Programming The CUDA Architecture: A Look At GPU Computing

Graphics processing units (GPUs) were originally designed to perform the highly parallel computations required for graphics rendering. But over the last couple of years, they’ve proven to be powerful computing workhorses across more than just graphics applications. Designed with more resources devoted to data processing rather than flow control and data caching, GPUs can be leveraged to significantly accelerate portions of codes traditionally run on CPUs, ranging from science and engineering applications to financial modeling.

CUDA is Nvidia’s parallel computing architecture, which manages computation on the GPU in a way that provides a simple interface for the programmer. The CUDA architecture can be programmed in industry-standard C with a few extensions. One takes a traditional C code that runs on the host (CPU) and offloads dataparallel sections of the code, or kernels, to the device (GPU). The CUDA architecture also supports a device-level application programming interface (API) and supports the upcoming OpenCL and DirectX 11 Compute standards.

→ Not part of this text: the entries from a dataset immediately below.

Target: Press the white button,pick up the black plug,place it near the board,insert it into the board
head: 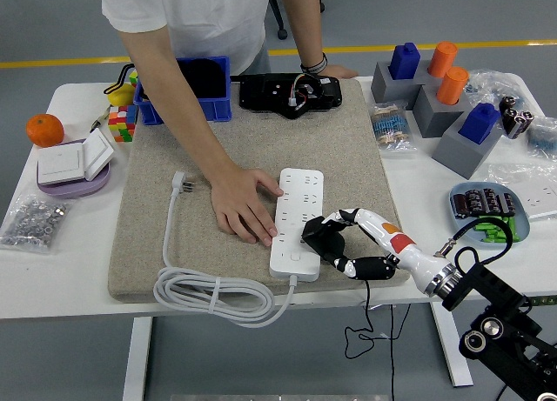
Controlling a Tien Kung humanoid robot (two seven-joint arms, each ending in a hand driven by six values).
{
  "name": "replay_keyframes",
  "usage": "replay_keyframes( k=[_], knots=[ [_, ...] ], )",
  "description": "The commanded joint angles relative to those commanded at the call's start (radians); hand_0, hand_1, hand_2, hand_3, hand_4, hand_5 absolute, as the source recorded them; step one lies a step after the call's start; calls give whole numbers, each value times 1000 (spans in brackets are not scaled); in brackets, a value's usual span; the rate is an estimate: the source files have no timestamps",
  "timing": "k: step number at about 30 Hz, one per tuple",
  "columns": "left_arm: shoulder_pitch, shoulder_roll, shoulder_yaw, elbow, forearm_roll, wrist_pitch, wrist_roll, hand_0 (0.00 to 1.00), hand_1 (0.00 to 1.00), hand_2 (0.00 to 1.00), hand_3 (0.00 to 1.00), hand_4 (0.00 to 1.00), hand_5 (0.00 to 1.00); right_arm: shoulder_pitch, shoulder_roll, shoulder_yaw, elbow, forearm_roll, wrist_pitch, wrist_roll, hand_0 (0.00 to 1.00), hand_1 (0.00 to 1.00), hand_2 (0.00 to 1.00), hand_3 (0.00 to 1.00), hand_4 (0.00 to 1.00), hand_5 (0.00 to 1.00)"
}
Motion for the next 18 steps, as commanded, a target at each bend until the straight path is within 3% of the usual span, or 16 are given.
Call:
replay_keyframes(
  k=[18],
  knots=[
    [1, -4, -2, 0, 1, 0, 0, 705, 699, 670, 711, 722, 282, 43, 17, -38, -7, 7, 2, 10, 689, 630, 588, 590, 705, 41]
  ],
)
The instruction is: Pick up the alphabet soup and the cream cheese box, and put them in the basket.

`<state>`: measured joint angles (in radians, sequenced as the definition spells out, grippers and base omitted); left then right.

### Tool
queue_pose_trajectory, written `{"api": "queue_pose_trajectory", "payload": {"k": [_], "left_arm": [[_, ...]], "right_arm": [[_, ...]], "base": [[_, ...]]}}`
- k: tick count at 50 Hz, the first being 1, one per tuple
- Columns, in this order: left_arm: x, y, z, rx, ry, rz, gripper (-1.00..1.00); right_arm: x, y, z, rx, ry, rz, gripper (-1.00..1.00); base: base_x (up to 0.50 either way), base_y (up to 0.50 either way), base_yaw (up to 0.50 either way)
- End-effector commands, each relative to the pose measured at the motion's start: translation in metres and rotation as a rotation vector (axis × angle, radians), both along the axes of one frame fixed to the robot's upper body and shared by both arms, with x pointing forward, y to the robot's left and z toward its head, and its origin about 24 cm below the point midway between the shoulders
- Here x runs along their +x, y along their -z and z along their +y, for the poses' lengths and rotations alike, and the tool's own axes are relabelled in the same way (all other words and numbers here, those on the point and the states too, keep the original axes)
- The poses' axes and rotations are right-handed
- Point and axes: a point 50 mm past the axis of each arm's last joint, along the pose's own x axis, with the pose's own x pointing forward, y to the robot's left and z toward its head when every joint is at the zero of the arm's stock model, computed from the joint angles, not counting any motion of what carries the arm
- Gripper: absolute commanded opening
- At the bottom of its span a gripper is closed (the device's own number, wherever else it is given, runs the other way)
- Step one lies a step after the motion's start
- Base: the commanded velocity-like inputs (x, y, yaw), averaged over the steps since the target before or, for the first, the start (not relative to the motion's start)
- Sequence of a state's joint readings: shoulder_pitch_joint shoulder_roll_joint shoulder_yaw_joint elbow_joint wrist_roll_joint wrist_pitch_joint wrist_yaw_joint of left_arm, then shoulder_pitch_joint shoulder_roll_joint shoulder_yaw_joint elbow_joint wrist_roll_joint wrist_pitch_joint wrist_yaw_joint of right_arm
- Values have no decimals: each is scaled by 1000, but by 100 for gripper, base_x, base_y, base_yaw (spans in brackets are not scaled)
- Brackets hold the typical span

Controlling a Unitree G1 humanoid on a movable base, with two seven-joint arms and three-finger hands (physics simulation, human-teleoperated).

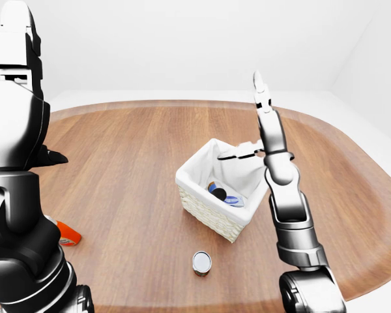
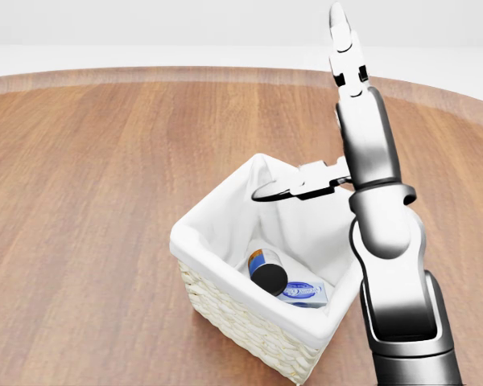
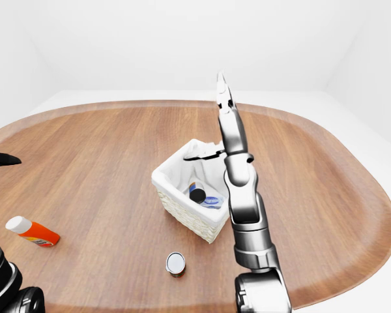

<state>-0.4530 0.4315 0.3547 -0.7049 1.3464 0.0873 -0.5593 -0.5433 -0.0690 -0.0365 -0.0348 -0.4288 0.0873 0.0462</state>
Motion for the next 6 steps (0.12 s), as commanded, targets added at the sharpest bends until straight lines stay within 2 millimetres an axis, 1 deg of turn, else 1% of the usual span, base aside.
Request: {"api": "queue_pose_trajectory", "payload": {"k": [1, 6], "left_arm": [[2, 1, 1, 1, -12, 6, 100], [2, 1, 1, 0, -11, 6, 100]], "right_arm": [[3, -19, -21, 221, 77, -93, 100], [10, -11, -31, 328, 131, -64, 100]], "base": [[0, 0, 0], [0, 0, 0]]}}
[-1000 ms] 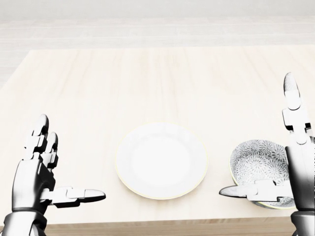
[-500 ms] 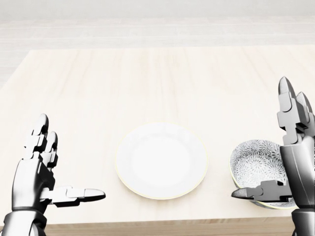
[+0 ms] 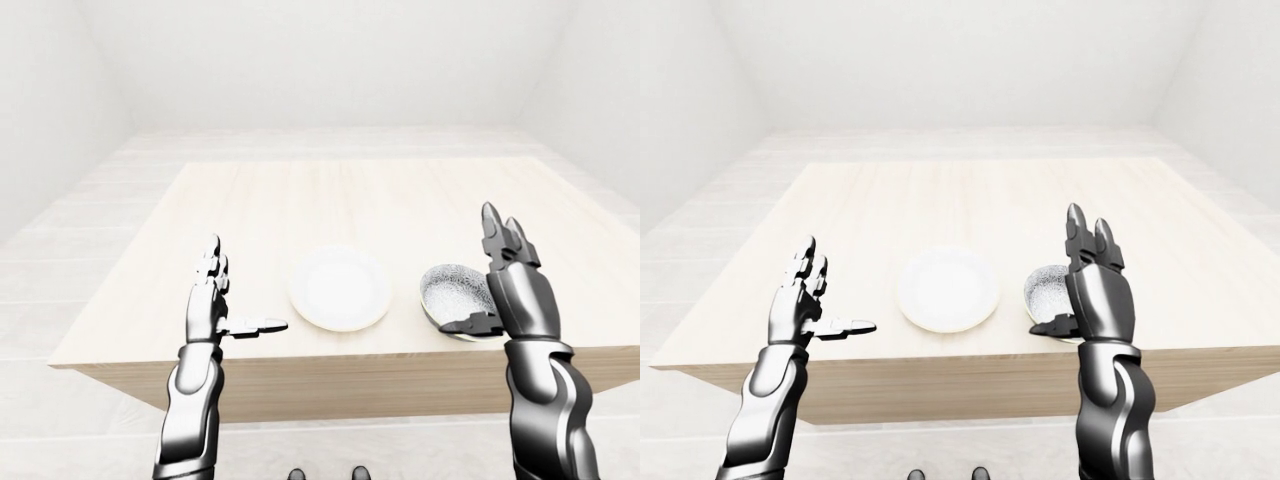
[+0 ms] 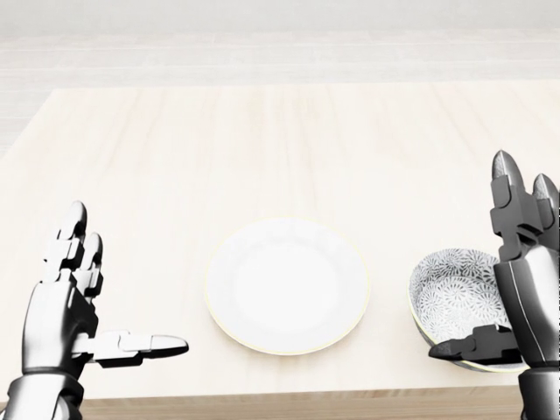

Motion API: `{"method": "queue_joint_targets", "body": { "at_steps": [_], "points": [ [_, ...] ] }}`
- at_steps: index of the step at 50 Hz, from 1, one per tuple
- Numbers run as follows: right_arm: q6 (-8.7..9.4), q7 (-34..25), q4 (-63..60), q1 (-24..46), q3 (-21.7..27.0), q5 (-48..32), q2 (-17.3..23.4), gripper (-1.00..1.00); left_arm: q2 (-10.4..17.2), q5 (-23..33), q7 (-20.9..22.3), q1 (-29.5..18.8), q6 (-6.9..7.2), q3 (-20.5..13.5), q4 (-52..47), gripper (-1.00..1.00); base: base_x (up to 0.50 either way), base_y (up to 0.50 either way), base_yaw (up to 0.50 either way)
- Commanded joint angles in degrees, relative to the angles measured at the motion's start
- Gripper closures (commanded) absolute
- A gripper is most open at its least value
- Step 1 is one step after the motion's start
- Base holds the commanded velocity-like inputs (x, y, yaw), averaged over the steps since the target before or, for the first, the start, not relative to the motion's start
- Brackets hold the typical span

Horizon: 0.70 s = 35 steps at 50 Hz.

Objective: Put the bowl on the plate.

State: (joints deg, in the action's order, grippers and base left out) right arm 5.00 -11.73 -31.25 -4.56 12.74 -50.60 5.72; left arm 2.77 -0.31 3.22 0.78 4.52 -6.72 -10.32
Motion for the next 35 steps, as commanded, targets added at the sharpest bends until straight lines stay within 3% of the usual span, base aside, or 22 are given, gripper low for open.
{"method": "queue_joint_targets", "body": {
  "at_steps": [1, 35],
  "points": [
    [0.00, 0.0, 2.3, -0.4, -0.4, -4.4, 0.4, -1.00, 0.0, 0.3, -0.2, -0.3, 0.01, 0.0, 0.0, -1.00, 0.00, 0.00, 0.00],
    [0.00, 2.6, 11.3, -1.3, -2.3, -14.4, 0.8, -1.00, 0.2, 0.2, -0.2, -0.8, -0.95, -0.1, 1.9, -1.00, 0.00, 0.00, 0.00]
  ]
}}
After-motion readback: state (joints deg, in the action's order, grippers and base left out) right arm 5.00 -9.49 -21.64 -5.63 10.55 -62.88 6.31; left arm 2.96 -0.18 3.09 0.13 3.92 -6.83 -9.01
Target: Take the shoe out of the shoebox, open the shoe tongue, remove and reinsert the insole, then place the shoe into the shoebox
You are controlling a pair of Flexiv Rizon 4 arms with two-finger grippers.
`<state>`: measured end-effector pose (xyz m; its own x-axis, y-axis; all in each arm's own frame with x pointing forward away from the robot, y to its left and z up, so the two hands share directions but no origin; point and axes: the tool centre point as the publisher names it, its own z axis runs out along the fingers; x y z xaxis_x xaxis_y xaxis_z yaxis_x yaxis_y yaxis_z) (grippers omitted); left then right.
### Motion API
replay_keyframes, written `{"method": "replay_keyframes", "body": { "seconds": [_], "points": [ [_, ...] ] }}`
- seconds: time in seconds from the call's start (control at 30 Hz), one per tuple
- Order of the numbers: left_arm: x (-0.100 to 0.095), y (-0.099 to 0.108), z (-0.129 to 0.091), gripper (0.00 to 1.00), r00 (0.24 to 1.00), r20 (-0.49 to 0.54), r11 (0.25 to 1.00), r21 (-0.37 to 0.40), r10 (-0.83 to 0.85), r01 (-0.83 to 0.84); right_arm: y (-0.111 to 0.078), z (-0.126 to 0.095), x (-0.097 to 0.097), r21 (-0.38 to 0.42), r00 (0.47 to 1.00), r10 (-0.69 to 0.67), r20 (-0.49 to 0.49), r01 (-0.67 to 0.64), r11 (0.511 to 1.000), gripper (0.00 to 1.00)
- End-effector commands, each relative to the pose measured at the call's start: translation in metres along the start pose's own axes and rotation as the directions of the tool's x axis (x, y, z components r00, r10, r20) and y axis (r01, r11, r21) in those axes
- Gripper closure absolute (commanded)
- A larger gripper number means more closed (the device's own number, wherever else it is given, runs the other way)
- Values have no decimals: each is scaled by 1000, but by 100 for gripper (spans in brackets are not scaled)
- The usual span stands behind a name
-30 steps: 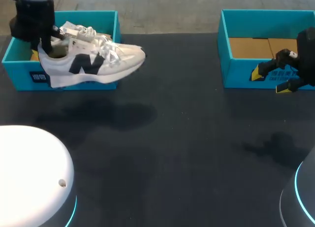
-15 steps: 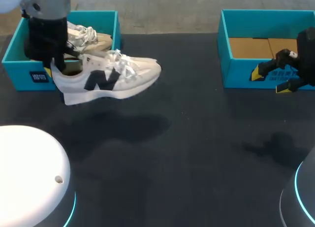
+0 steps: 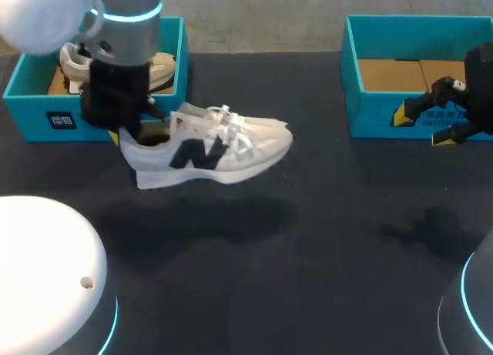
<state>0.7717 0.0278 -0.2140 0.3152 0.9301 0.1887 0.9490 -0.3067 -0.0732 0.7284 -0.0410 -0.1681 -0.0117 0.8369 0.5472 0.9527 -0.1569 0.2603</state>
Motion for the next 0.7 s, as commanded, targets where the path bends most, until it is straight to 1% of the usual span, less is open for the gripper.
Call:
{"method": "replay_keyframes", "body": {
  "seconds": [0.03, 0.2, 0.3, 0.33, 0.43, 0.5, 0.53, 0.6, 0.63, 0.67, 0.7],
  "points": [
    [-20, -3, 0, 100, 1000, -19, 1000, -3, 10, -10, 0, 1, 0, -1, 1000, 1, 2, -1, 1000, 0],
    [-37, -9, 3, 100, 1000, -27, 1000, -7, 16, -16, 0, 1, 0, -1, 1000, 1, 2, -1, 1000, 0],
    [-41, -10, 3, 100, 1000, -24, 1000, -15, 17, -17, 0, 1, 0, -1, 1000, 1, 2, -1, 1000, 0],
    [-47, -13, 4, 100, 999, -31, 1000, -19, 14, -15, 0, 1, 0, -1, 1000, 1, 2, -1, 1000, 0],
    [-55, -15, 9, 100, 999, -39, 1000, -28, 5, -6, 0, 1, 0, -1, 1000, 1, 2, -1, 1000, 0],
    [-57, -16, 10, 100, 999, -39, 1000, -28, 5, -6, 0, 1, 0, -1, 1000, 1, 2, -1, 1000, 0],
    [-62, -15, 18, 100, 999, -45, 999, -45, -4, 2, 0, 1, 0, -1, 1000, 1, 2, -1, 1000, 0],
    [-66, -14, 26, 100, 999, -47, 999, -39, -13, 11, 0, 1, 0, -1, 1000, 1, 2, -1, 1000, 0],
    [-68, -13, 29, 100, 998, -49, 998, -50, -26, 24, 0, 1, 0, -1, 1000, 1, 2, -1, 1000, 0],
    [-70, -12, 34, 100, 996, -82, 999, -43, -33, 29, 0, 1, 0, -1, 1000, 1, 2, -1, 1000, 0],
    [-71, -11, 37, 100, 997, -74, 999, -47, -31, 27, 0, 1, 0, -1, 1000, 1, 2, -1, 1000, 0]
  ]
}}
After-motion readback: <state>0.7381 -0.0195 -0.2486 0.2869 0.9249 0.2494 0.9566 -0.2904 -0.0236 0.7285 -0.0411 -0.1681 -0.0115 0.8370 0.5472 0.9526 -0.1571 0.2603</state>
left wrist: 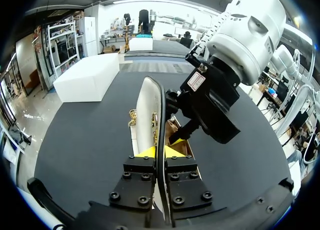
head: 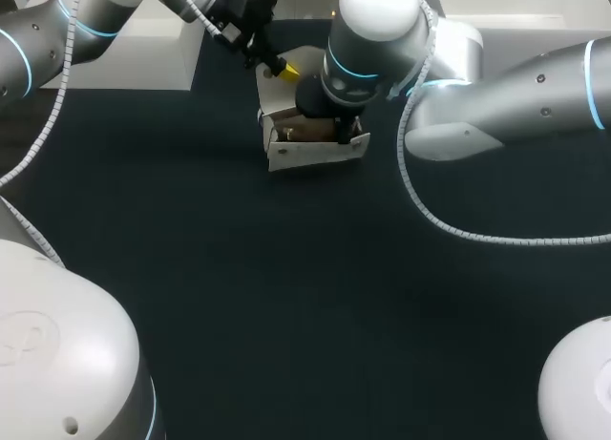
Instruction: Pick up the bag, open it, inspect its contents, close it, and place it on the opposite side
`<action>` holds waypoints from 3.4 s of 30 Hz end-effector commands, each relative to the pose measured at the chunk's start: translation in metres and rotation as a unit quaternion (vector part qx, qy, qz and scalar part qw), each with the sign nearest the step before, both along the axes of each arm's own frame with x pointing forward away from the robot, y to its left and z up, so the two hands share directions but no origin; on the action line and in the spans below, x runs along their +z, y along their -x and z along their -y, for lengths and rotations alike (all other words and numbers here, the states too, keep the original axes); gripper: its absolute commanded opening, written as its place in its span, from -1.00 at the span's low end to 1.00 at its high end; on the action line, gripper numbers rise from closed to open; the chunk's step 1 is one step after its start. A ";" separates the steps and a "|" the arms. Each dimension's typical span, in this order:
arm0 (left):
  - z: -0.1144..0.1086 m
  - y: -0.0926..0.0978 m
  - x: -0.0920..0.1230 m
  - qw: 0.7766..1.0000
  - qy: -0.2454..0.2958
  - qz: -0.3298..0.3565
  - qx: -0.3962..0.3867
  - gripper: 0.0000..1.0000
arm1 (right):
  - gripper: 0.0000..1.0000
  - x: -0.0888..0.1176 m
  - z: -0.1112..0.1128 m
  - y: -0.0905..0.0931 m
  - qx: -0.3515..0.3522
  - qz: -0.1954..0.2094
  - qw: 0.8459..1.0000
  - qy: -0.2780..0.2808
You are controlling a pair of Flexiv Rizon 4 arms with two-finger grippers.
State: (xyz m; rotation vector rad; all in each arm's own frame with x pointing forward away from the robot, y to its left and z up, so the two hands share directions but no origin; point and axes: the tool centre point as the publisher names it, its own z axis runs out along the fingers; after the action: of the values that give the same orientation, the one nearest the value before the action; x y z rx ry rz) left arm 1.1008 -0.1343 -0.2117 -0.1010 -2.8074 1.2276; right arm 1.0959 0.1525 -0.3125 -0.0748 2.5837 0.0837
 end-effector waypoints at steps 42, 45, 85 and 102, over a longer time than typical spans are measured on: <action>-0.008 -0.045 -0.075 0.966 0.002 0.253 0.057 -1.00 | -1.00 0.038 0.009 0.063 -0.055 0.100 0.993 -0.028; -0.009 -0.046 -0.082 0.961 0.000 0.269 0.057 -1.00 | -1.00 0.034 0.010 0.067 -0.062 0.100 0.992 -0.037; -0.003 -0.080 -0.111 0.949 0.005 0.315 0.013 -1.00 | -0.79 -0.010 -0.005 0.103 -0.075 0.119 0.987 -0.078; -0.009 -0.063 -0.115 0.956 -0.013 0.292 0.006 -1.00 | 0.52 -0.030 -0.009 0.078 -0.049 0.121 0.989 -0.068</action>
State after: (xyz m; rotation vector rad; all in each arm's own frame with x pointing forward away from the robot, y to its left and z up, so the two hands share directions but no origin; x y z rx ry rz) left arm 1.1677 -0.1271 -0.3301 -0.5284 -3.3092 1.3502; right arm 1.0109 0.1579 -0.3368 0.0897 2.3271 0.2023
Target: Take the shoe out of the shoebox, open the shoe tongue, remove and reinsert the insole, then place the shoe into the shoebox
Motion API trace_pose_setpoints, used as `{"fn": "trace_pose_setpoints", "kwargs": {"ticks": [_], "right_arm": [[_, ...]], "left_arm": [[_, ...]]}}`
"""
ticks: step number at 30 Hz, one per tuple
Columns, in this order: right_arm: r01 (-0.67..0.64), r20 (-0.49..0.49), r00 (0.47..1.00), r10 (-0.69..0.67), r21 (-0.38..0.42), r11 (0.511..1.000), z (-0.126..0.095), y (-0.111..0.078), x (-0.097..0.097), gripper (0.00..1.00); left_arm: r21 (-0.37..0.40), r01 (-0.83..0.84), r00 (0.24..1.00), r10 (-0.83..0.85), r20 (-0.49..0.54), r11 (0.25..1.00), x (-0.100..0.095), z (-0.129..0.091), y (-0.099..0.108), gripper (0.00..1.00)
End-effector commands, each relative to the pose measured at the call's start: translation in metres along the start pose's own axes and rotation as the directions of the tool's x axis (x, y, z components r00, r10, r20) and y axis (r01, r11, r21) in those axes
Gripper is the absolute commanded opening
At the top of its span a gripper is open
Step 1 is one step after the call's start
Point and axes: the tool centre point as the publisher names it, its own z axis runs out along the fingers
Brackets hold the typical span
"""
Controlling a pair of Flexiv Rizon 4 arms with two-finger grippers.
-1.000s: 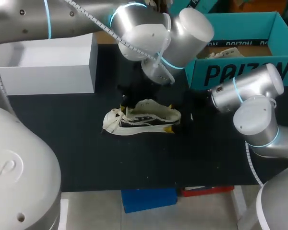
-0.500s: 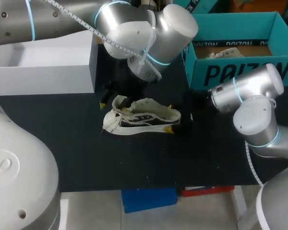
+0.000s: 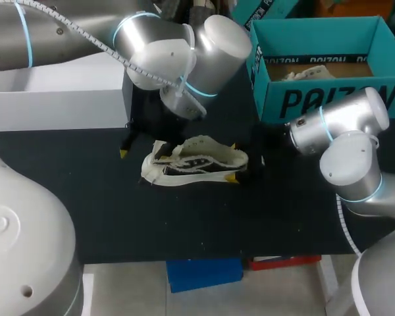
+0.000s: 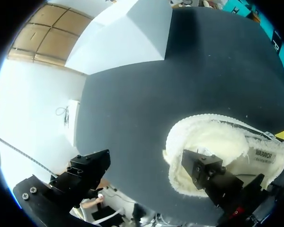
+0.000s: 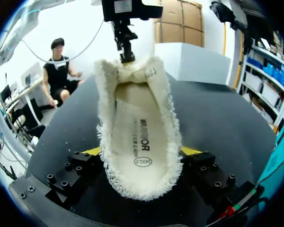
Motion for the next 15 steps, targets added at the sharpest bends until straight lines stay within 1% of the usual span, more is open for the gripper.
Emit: {"fn": "trace_pose_setpoints", "kwargs": {"ticks": [1,5,7,9,10,12,14,15], "right_arm": [[-0.001,0.001,1.000,0.001,0.001,1.000,0.003,-0.003,-0.001,0.00],[-0.001,0.001,1.000,0.001,0.001,1.000,0.003,-0.003,-0.001,0.00],[-0.001,0.001,1.000,0.001,0.001,1.000,0.003,-0.003,-0.001,0.00],[-0.001,0.001,1.000,0.001,0.001,1.000,0.003,-0.003,-0.001,0.00],[-0.001,0.001,1.000,0.001,0.001,1.000,0.003,-0.003,-0.001,0.00],[-0.001,0.001,1.000,0.001,0.001,1.000,0.003,-0.003,-0.001,0.00],[-0.001,0.001,1.000,0.001,0.001,1.000,0.003,-0.003,-0.001,0.00],[-0.001,0.001,1.000,0.001,0.001,1.000,0.003,-0.003,-0.001,0.00]], "left_arm": [[-0.001,-0.004,1.000,0.004,0.007,1.000,0.007,0.006,0.000,1.00],[0.020,-0.025,1.000,0.025,-0.017,0.999,0.009,0.002,0.000,1.00],[0.023,-0.046,0.996,0.048,-0.078,0.999,0.006,-0.004,-0.002,1.00],[0.050,-0.074,0.985,0.080,-0.152,0.996,0.003,-0.014,-0.003,1.00],[0.060,-0.113,0.966,0.124,-0.228,0.992,0.000,-0.020,-0.004,1.00],[0.103,-0.222,0.865,0.245,-0.438,0.969,-0.008,-0.033,-0.006,1.00],[0.194,-0.291,0.782,0.349,-0.516,0.937,-0.010,-0.044,-0.007,1.00],[0.238,-0.328,0.735,0.405,-0.544,0.914,-0.009,-0.049,-0.007,0.93]]}}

This article presents an example that introduces various concepts in programming the CUDA architecture with standard C. Only the basic ideas are discussed here. For full coverage of the CUDA architecture, consult the CUDA Programming Guide. The process of programming the CUDA architecture follows a relatively simple path for users familiar with the C programming language. The GPU is viewed as a compute device capable of executing a large number of threads in parallel, and it operates as a coprocessor to the CPU, or host. Functions executed on the GPU are referred to as compute kernels.

Code to be executed on both the host and device can be contained in a single source file with a “.cu” extension. The code is compiled using “nvcc,” the CUDA C-compiler. When the resultant binary file is run, the C Runtime for CUDA coordinates the execution of host and device components.

This article will describe source code that demonstrates:

• Allocation of memory on the GPU device and moving data to/from that memory.
• A kernel—a function callable from the host and executed on the device by many threads in parallel.
• Calling the kernel from the host using an execution configuration—a means of specifying the number and grouping of parallel threads used to execute the kernel.
• Performing parallel computations using the built-in variables threadIdx and block- Idx to subdivide the problem domain.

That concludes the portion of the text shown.